Solicitor General Prelogar conceded that her desire for the Court to set a disarmament standard based on “law-abiding” and “responsible” as its guiding principles was so that “dangerous” people like Mr. Rahimi would fail the responsible prong while convicted felons, whether violent or non-violent like Range, would fail the law-abiding prong.

“We think that there are additional arguments that can be made to defend felon disarmament and that those depend on the unique history and tradition with respect to criminal conduct,” she said. “And so we would hope to have the opportunity to present those arguments and perhaps persuade you in a future case.”

Justice Barrett previously articulated a historical framework for disarming certain individuals based on dangerousness alone in a dissenting opinion when she was on the Seventh Circuit Court of Appeals. If enough of the other justices also feel that “dangerousness” should be the sole determinative factor supported by history for disarming someone, the Court could issue an opinion establishing as much.

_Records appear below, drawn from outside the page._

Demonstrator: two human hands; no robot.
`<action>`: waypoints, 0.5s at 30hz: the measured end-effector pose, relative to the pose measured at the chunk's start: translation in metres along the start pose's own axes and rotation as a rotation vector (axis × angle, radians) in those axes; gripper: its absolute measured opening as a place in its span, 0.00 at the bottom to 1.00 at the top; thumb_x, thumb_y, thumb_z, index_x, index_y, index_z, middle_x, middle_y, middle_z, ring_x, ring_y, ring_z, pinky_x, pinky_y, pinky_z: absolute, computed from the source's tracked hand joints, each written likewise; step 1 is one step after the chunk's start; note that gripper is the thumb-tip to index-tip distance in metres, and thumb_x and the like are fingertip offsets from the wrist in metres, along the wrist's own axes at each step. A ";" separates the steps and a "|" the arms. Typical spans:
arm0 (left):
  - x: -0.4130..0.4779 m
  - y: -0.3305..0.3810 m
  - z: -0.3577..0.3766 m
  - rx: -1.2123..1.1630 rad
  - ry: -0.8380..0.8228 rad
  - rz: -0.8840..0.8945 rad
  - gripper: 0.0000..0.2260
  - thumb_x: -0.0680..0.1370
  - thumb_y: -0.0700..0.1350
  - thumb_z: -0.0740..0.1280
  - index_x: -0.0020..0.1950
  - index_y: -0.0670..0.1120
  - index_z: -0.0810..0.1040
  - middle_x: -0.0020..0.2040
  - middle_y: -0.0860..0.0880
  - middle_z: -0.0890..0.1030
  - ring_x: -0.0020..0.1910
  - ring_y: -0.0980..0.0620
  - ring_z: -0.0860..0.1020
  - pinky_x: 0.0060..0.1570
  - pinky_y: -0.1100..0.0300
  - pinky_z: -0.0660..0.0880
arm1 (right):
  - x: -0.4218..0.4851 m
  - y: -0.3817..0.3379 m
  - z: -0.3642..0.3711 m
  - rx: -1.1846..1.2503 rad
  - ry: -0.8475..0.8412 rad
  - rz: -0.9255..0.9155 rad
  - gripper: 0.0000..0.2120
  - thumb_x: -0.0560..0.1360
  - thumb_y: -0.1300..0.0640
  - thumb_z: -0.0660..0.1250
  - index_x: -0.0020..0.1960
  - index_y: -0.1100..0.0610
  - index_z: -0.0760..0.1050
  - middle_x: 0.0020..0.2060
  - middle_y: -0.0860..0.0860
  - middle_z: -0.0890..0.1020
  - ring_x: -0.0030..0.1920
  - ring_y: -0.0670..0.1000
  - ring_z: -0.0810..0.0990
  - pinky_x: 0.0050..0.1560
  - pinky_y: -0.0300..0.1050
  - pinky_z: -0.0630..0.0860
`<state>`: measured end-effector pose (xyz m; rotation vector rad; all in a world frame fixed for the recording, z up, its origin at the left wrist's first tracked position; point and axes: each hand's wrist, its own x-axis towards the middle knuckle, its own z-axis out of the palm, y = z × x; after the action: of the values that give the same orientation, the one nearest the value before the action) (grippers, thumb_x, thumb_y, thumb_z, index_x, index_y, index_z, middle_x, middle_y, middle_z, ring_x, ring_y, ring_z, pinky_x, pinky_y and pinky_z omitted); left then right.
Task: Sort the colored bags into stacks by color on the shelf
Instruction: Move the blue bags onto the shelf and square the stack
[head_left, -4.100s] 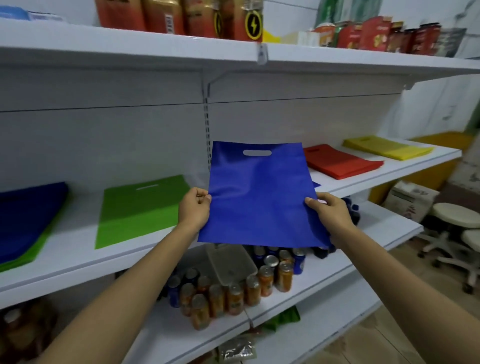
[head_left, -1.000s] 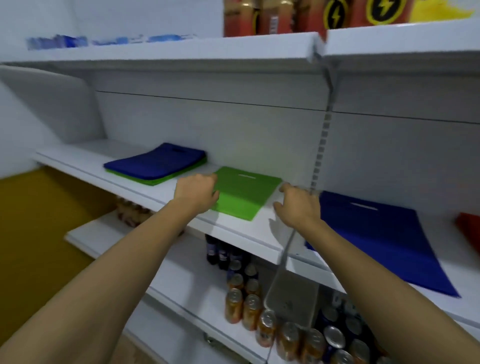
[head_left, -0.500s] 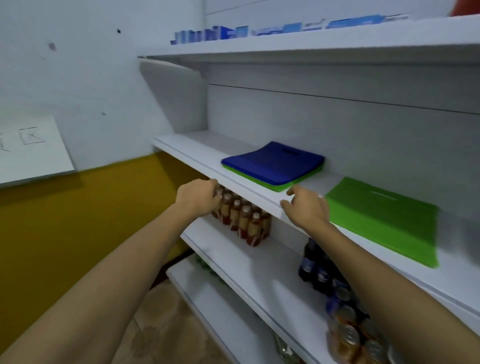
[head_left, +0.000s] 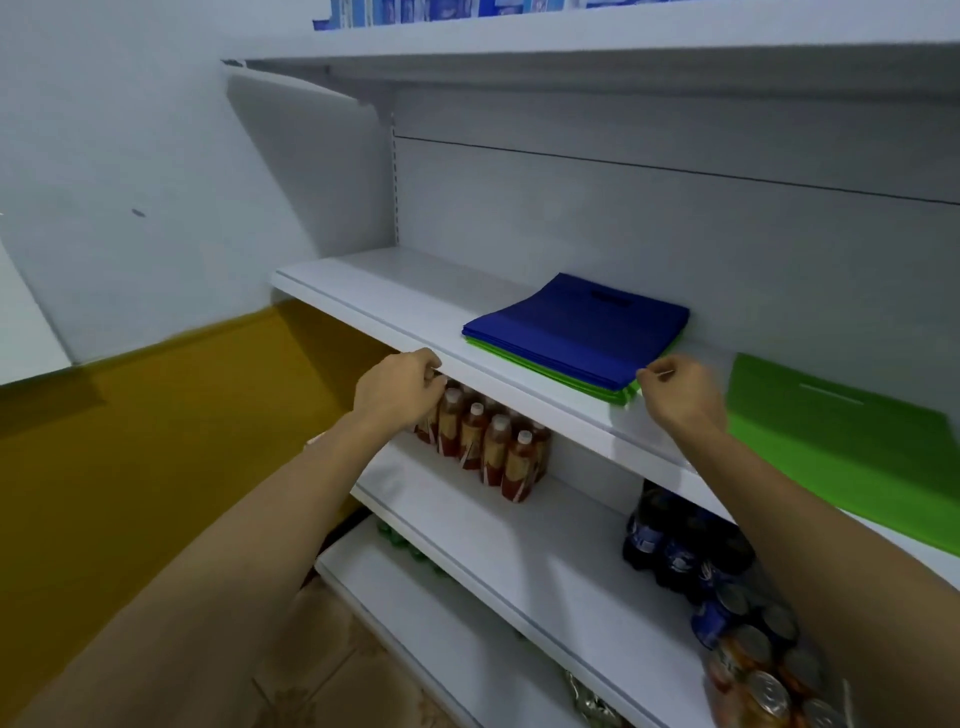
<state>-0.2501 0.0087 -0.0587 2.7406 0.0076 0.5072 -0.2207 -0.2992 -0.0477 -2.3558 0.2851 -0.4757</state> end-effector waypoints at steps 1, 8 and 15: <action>0.009 -0.001 0.004 -0.015 -0.001 0.002 0.15 0.80 0.51 0.61 0.65 0.48 0.74 0.56 0.51 0.81 0.52 0.50 0.79 0.41 0.58 0.74 | 0.007 0.001 0.003 0.011 -0.005 0.010 0.09 0.76 0.52 0.65 0.52 0.55 0.78 0.51 0.56 0.82 0.52 0.59 0.79 0.48 0.47 0.72; 0.085 -0.001 0.030 -0.085 -0.017 0.058 0.16 0.80 0.52 0.62 0.65 0.49 0.73 0.62 0.51 0.78 0.57 0.50 0.77 0.50 0.54 0.77 | 0.070 0.009 0.016 0.135 0.014 0.109 0.13 0.74 0.51 0.70 0.50 0.61 0.80 0.48 0.59 0.83 0.51 0.60 0.80 0.53 0.49 0.74; 0.155 0.008 0.059 -0.136 -0.134 0.219 0.16 0.80 0.52 0.63 0.65 0.47 0.75 0.61 0.48 0.79 0.58 0.47 0.76 0.53 0.51 0.76 | 0.110 0.036 0.032 0.123 -0.046 0.285 0.24 0.72 0.40 0.69 0.41 0.63 0.81 0.39 0.60 0.84 0.42 0.61 0.82 0.47 0.49 0.77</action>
<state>-0.0851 -0.0081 -0.0541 2.6484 -0.3508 0.3654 -0.1107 -0.3428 -0.0660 -2.1591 0.5453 -0.2920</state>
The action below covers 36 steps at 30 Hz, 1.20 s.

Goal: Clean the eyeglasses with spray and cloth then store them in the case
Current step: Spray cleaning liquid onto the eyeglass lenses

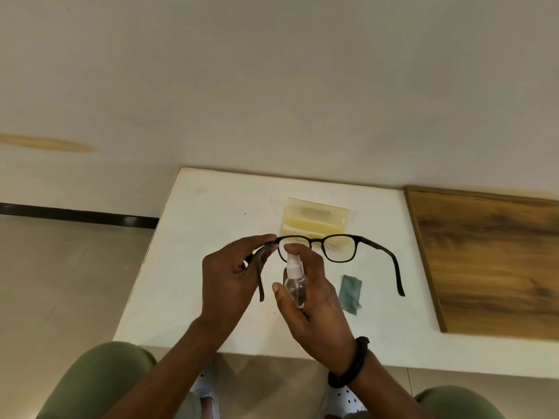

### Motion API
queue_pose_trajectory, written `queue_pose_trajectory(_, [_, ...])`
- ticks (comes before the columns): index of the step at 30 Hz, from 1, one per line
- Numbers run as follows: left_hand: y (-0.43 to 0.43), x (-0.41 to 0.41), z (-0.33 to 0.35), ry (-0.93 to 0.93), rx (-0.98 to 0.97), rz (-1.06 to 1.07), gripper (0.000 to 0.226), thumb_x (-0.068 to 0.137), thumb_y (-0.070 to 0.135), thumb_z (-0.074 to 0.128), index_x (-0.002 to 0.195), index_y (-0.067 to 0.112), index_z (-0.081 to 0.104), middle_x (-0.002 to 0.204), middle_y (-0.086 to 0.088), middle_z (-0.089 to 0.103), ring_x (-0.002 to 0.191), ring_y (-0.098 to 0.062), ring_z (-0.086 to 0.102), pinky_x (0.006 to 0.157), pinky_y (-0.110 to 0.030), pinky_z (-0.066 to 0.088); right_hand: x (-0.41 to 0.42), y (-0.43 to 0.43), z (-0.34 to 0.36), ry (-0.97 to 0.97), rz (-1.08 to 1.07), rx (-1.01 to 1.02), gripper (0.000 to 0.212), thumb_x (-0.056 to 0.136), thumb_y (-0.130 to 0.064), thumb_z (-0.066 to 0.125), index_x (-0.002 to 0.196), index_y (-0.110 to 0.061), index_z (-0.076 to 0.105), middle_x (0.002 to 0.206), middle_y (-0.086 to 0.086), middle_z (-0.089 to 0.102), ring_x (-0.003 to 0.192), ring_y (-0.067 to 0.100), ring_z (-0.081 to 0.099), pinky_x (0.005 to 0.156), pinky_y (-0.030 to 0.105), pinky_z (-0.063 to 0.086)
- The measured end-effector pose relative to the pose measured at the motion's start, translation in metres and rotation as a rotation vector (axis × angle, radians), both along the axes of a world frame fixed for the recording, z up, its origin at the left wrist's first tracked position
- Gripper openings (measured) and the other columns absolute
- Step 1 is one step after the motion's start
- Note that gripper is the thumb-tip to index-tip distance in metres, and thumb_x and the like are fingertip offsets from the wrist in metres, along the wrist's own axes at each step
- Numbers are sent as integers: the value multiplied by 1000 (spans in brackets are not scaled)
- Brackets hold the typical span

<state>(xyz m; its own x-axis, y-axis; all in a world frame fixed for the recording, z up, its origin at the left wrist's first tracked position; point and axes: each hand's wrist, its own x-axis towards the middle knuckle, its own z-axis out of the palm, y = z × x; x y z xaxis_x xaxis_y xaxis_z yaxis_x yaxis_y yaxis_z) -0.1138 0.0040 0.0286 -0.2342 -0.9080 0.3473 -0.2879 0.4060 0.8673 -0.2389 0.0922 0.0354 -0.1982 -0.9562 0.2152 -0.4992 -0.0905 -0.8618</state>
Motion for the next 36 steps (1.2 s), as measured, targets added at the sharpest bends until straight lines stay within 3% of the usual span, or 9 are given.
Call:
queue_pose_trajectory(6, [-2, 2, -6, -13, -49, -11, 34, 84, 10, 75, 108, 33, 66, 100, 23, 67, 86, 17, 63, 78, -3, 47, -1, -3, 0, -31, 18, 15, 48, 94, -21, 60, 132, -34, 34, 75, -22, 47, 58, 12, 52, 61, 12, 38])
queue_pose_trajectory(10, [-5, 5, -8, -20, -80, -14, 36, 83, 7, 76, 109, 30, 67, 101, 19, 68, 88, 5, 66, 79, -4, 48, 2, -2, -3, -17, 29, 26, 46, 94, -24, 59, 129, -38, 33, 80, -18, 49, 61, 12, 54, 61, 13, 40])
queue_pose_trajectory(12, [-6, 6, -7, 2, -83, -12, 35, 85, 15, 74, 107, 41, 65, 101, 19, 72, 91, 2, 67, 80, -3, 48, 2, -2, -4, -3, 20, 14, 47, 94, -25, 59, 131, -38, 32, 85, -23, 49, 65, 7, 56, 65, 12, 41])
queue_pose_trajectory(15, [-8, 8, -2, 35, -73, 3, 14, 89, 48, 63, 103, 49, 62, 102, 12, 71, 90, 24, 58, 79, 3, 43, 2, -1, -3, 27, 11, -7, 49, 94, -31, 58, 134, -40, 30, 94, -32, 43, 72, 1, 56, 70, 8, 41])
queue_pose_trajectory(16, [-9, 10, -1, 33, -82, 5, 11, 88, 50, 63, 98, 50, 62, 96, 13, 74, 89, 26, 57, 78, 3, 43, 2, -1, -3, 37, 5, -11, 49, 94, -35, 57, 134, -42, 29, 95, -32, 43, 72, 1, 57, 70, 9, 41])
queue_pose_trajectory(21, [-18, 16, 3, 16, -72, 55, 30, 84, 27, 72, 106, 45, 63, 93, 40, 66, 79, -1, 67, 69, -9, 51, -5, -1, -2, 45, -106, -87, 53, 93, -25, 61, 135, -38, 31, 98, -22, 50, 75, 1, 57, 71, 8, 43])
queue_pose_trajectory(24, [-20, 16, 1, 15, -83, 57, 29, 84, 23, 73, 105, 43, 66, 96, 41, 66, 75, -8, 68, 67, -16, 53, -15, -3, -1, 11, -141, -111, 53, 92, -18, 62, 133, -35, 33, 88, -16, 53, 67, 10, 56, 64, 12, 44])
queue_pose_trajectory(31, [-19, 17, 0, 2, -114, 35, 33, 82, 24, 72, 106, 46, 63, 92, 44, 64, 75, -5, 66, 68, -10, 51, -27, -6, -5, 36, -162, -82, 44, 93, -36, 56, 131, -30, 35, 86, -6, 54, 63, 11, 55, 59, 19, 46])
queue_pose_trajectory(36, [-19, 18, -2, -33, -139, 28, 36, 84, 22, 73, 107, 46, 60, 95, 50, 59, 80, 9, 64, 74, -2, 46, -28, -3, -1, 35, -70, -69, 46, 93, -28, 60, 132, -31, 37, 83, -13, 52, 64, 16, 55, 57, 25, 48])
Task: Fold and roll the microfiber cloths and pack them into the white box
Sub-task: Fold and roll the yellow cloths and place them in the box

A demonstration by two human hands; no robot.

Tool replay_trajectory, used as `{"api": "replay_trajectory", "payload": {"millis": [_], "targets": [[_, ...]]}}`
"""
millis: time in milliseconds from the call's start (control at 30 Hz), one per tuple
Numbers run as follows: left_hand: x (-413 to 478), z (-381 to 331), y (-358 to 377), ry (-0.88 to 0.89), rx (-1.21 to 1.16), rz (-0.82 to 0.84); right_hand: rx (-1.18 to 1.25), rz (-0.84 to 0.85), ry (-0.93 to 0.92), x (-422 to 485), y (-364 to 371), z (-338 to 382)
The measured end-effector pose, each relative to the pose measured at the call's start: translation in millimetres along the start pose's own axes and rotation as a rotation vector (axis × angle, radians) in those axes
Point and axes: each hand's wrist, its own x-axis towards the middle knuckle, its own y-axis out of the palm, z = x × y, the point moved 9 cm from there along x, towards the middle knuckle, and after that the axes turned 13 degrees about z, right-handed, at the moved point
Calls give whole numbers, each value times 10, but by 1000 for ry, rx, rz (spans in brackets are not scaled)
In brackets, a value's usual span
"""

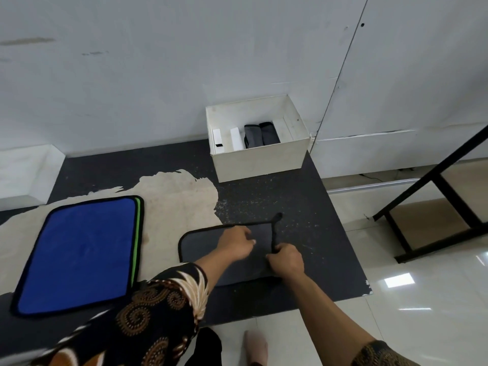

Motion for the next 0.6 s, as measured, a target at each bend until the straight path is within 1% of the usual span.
{"api": "replay_trajectory", "payload": {"millis": [67,133,200,267,300,367,400,467,533,600], "targets": [[52,-61,105,-25,-7,12,64,21,7,15,1,-33],[50,-115,134,-51,-20,-20,132,50,1,28,19,-51],[61,-149,127,-90,-13,-39,179,72,-32,13,36,-18],[87,-147,119,-162,-45,-13,243,100,-83,-25,69,50],[92,-125,130,-207,-124,16,276,115,-111,-55,87,95],[68,-119,160,-262,-377,58,308,137,-174,-105,110,194],[82,-112,178,-272,-492,65,313,153,-207,-127,132,236],[115,-108,193,-281,-634,68,299,188,-268,-175,183,296],[131,-86,171,-287,-657,59,261,212,-332,-230,230,336],[126,-69,85,-281,-552,6,220,215,-380,-263,267,367]]}}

That would solve the question in this case and significantly impact the legal analysis in cases like Range and many of the other challenges to the federal gun prohibitions percolating up through the lower courts. It would undoubtedly be a far more impactful decision.

Uncertainty Remains

To be sure, it’s important to be cautious about drawing sweeping conclusions based on the tenor of oral arguments alone. While they can be illuminating, they do not always tell the whole story. In the Bruen oral arguments over New York’s gun permitting regime, for instance, Chief Justice John Roberts seemed to question the logic of allowing any permitting whatsoever for public gun carry.

“Regardless of what the right is, it would be surprising to have it depend upon a permit system,” he said. “You can say that the right is limited in a particular way, just as First Amendment rights are limited, but the idea that you need a license to exercise the right, I think, is unusual in the context of the Bill of Rights.”

Taken on their own, these comments seem to suggest the Chief Justice was open to making permitless carry the law of the land. But when the Bruen decision was handed down, Roberts joined a concurrence from Justice Brett Kavanaugh, strongly emphasizing that the Court’s decision was not to be understood as casting legal doubt on permitting regimes that are objective and neutrally applied to all applicants.

But the overall tenor of the oral arguments in Rahimi left an unmistakable impression. Many legal experts agreed, long before the Court ever heard the case, that preservation of the federal domestic violence gun ban was the to be the likely outcome. The fact that most of the justices devoted precious little time to probing any potential infirmities in the federal statute during questioning and mainly focused on the proper standard for upholding it only lends credence to those predictions.

It would be a shock if the Justices were to affirm the Fifth Circuit after Tuesday’s oral arguments. What’s less clear is how much of an appetite the Court has at this point for expounding on the test it set last year in Bruen.